Work task: Check each line of the entries for "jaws" and report the ones that have it.

[Extracted records]
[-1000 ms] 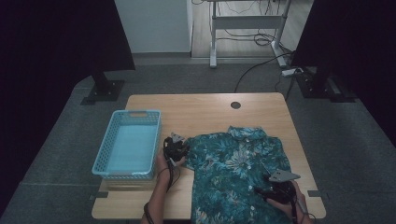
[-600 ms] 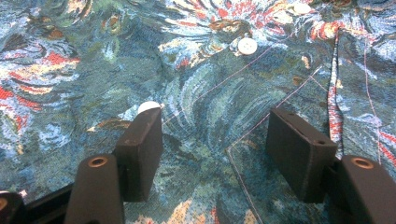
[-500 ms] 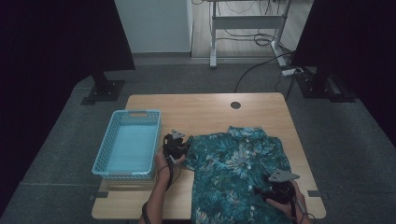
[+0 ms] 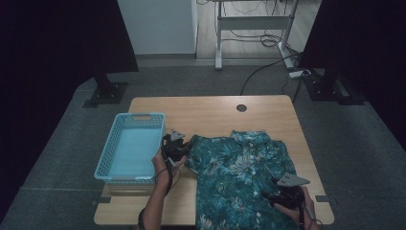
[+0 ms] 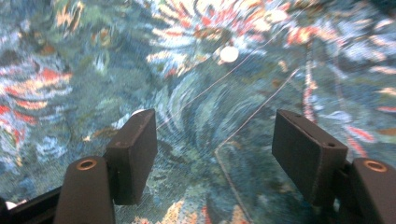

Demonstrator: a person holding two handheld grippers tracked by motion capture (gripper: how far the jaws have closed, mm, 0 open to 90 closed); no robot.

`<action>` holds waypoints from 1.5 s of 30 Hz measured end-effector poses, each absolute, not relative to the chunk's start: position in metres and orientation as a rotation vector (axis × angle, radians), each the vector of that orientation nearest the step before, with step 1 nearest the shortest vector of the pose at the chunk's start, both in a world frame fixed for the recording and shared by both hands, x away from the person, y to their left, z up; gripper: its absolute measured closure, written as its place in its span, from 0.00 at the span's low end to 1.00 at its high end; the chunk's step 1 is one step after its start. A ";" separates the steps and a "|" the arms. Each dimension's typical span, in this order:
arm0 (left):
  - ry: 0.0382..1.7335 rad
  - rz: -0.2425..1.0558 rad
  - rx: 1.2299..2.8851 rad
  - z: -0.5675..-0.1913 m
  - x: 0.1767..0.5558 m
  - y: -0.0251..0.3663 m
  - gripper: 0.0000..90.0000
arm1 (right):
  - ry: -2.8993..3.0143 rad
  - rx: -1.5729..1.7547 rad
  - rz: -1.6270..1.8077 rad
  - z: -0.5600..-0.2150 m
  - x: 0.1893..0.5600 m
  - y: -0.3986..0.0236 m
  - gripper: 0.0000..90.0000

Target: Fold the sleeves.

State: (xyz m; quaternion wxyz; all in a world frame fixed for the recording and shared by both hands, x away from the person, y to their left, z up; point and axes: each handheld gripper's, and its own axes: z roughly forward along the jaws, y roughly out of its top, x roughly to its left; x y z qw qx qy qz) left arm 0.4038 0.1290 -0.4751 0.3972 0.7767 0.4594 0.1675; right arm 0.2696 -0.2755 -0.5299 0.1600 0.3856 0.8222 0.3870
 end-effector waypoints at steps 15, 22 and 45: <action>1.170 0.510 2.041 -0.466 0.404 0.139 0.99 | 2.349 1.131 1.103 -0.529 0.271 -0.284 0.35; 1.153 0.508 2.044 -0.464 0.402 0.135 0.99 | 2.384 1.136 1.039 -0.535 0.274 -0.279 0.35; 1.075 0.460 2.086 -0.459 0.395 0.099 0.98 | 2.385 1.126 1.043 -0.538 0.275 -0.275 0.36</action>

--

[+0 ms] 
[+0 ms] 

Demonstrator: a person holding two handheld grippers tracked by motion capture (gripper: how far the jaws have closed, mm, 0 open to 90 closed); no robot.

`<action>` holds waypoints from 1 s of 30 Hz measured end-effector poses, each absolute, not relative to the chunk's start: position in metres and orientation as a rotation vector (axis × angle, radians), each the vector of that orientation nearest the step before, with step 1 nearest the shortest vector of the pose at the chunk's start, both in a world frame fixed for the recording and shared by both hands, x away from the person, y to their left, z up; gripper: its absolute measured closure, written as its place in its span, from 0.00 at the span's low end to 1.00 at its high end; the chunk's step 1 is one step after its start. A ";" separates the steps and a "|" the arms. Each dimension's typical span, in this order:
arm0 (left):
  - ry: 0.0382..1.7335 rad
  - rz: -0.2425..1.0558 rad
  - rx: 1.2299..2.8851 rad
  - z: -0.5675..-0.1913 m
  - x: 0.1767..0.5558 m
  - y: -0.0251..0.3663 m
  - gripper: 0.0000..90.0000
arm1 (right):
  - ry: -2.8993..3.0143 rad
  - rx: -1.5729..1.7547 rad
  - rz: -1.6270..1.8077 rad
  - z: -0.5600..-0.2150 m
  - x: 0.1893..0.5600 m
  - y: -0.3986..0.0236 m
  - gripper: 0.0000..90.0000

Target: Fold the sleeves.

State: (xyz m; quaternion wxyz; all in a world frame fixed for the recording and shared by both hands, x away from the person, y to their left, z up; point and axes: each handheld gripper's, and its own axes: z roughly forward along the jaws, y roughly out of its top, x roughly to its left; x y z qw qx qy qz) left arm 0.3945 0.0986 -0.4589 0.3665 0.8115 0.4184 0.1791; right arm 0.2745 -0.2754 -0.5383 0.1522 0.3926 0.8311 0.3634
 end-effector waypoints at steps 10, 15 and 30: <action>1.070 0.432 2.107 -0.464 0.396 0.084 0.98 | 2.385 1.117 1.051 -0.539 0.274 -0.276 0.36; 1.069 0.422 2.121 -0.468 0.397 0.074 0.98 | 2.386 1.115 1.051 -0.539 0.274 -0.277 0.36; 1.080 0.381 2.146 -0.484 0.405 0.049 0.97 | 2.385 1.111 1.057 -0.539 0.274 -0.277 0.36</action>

Task answer:
Demonstrator: a person holding two handheld grippers tracked by motion capture (gripper: how far the jaws have closed, mm, 0 open to 90 closed); no robot.
State: (xyz m; quaternion wxyz; all in a world frame fixed for the recording and shared by both hands, x away from the person, y to their left, z up; point and axes: each handheld gripper's, and its own axes: z roughly forward along the jaws, y roughly out of its top, x roughly to its left; x y z qw qx qy qz) left arm 0.4038 0.1290 -0.4751 0.3972 0.7767 0.4594 0.1675; right arm 0.2696 -0.2755 -0.5299 0.1600 0.3856 0.8222 0.3870
Demonstrator: a person holding two handheld grippers tracked by motion capture (gripper: how far the jaws have closed, mm, 0 open to 90 closed); no robot.
State: (xyz m; quaternion wxyz; all in a world frame fixed for the recording and shared by both hands, x away from the person, y to their left, z up; point and axes: each handheld gripper's, and its own axes: z roughly forward along the jaws, y roughly out of its top, x roughly to its left; x y z qw qx qy qz) left arm 0.3945 0.0986 -0.4589 0.3665 0.8115 0.4184 0.1791; right arm 0.2745 -0.2754 -0.5383 0.1522 0.3926 0.8311 0.3634

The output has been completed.